> _Work instructions_
Look through the material below and copy every line containing the word "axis".

> _Collected data_
━━━━━━━━━━━━━━━━━━━━

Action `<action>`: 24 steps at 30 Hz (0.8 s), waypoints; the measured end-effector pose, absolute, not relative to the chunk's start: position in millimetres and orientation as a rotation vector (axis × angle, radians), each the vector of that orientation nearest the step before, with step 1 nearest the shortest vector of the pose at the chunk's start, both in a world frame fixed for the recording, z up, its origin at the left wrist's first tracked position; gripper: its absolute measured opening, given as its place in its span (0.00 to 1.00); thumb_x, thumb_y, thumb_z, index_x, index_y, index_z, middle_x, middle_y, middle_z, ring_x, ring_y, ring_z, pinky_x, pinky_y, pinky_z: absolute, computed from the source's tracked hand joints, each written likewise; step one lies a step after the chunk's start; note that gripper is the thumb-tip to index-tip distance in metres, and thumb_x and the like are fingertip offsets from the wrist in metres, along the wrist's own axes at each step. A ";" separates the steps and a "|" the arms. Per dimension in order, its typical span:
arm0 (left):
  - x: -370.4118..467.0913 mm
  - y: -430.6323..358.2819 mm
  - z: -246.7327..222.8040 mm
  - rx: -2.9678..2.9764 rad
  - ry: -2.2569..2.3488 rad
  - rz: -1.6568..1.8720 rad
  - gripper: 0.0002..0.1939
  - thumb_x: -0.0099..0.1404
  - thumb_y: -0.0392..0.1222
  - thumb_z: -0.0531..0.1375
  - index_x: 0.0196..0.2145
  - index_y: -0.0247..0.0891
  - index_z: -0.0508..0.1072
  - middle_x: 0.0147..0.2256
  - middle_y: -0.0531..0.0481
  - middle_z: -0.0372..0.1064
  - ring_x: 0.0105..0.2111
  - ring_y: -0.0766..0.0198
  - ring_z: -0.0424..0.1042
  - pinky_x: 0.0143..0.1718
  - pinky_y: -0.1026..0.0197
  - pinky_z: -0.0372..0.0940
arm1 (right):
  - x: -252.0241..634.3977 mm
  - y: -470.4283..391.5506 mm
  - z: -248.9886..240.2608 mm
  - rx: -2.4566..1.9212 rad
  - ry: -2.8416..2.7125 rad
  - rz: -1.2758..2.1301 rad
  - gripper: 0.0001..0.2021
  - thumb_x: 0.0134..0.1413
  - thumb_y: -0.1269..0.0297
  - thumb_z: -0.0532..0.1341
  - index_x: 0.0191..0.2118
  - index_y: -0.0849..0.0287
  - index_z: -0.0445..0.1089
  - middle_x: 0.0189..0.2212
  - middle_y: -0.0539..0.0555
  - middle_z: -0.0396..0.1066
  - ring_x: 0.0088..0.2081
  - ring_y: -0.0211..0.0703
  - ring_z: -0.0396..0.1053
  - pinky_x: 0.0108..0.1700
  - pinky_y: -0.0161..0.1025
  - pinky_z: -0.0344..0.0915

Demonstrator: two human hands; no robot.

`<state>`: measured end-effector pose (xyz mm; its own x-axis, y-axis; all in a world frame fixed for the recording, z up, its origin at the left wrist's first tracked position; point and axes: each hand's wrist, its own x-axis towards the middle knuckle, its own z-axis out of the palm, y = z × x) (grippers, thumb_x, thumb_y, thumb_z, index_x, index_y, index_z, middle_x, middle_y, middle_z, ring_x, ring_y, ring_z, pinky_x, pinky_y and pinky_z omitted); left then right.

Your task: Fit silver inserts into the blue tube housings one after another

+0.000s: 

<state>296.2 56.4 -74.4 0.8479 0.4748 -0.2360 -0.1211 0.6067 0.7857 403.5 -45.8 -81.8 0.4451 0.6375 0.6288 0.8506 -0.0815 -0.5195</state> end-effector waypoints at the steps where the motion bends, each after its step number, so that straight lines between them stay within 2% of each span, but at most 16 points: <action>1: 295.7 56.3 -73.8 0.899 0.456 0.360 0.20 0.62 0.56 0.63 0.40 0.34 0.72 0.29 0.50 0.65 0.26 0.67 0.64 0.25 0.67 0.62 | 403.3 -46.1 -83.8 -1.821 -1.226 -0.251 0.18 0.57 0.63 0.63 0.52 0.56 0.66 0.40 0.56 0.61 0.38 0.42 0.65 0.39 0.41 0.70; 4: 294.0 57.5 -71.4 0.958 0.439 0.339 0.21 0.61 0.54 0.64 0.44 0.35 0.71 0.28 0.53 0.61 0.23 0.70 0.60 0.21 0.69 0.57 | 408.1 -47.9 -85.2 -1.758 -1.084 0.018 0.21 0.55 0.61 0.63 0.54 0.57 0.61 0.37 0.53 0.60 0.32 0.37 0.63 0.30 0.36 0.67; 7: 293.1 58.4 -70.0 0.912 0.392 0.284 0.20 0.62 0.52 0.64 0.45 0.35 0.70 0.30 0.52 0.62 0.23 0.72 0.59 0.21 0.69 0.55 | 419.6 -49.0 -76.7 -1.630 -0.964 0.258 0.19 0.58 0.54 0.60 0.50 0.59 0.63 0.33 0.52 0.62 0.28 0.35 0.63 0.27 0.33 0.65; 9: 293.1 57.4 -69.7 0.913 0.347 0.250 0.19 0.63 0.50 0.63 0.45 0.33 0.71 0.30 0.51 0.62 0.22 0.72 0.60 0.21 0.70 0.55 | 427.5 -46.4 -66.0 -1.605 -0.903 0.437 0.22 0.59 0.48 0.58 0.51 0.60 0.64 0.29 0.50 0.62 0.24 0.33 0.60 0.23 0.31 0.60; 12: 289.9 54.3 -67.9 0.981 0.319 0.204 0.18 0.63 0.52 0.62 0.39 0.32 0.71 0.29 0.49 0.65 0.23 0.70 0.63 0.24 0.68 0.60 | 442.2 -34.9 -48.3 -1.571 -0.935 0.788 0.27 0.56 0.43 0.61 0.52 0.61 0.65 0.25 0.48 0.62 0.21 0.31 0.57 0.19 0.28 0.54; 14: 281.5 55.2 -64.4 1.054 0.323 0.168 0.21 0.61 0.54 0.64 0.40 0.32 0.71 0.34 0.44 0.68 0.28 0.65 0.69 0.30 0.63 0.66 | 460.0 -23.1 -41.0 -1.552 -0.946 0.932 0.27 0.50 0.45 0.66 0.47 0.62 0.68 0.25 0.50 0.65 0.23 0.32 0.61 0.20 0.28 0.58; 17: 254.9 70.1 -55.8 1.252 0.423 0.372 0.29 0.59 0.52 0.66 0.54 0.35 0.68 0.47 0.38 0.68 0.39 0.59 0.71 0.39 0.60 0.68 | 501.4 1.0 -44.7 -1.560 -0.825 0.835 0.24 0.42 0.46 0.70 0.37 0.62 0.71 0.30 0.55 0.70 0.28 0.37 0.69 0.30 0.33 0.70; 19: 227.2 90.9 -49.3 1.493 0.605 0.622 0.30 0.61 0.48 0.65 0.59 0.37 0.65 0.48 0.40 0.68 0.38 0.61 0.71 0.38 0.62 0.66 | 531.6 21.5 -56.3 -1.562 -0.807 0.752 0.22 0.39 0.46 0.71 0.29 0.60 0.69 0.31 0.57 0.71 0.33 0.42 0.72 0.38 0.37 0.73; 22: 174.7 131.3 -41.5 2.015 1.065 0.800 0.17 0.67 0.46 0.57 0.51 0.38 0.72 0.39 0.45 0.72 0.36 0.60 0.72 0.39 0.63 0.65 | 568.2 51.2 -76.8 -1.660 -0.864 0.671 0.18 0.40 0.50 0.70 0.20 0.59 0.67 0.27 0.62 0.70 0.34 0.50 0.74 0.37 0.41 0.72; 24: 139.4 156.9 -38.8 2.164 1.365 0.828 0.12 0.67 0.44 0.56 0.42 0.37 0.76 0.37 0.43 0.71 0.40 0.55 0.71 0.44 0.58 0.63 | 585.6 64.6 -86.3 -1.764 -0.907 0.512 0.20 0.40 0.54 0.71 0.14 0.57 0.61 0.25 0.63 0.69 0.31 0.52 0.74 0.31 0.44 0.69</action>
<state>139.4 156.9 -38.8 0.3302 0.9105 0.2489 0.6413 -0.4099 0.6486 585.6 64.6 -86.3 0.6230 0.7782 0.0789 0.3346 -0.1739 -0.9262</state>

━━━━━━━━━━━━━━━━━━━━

> _Answer section_
Action `<action>`: 24 steps at 30 Hz (0.8 s), waypoints; the measured end-effector pose, absolute, not relative to the chunk's start: position in millimetres and orientation as a rotation vector (axis × angle, radians), each the vector of that orientation nearest the step before, with step 1 nearest the shortest vector of the pose at the chunk's start, both in a world frame fixed for the recording, z up, its origin at the left wrist's first tracked position; gripper: its absolute measured opening, given as its place in its span (0.00 to 1.00); thumb_x, thumb_y, thumb_z, index_x, index_y, index_z, middle_x, middle_y, middle_z, ring_x, ring_y, ring_z, pinky_x, pinky_y, pinky_z: absolute, computed from the source's tracked hand joints, each written likewise; step one lies a step after the chunk's start; note that gripper is the thumb-tip to index-tip distance in metres, and thumb_x and the like are fingertip offsets from the wrist in metres, along the wrist's own axes at each step. A ";" separates the steps and a "|" the arms. Per dimension in order, its typical span:
`<state>`: measured end-effector pose (xyz mm; its own x-axis, y-axis; all in a world frame fixed for the recording, z up, its origin at the left wrist's first tracked position; point and axes: each hand's wrist, its own x-axis towards the middle knuckle, its own z-axis out of the palm, y = z × x) (grippers, thumb_x, thumb_y, thumb_z, index_x, index_y, index_z, middle_x, middle_y, middle_z, ring_x, ring_y, ring_z, pinky_x, pinky_y and pinky_z omitted); left then right.

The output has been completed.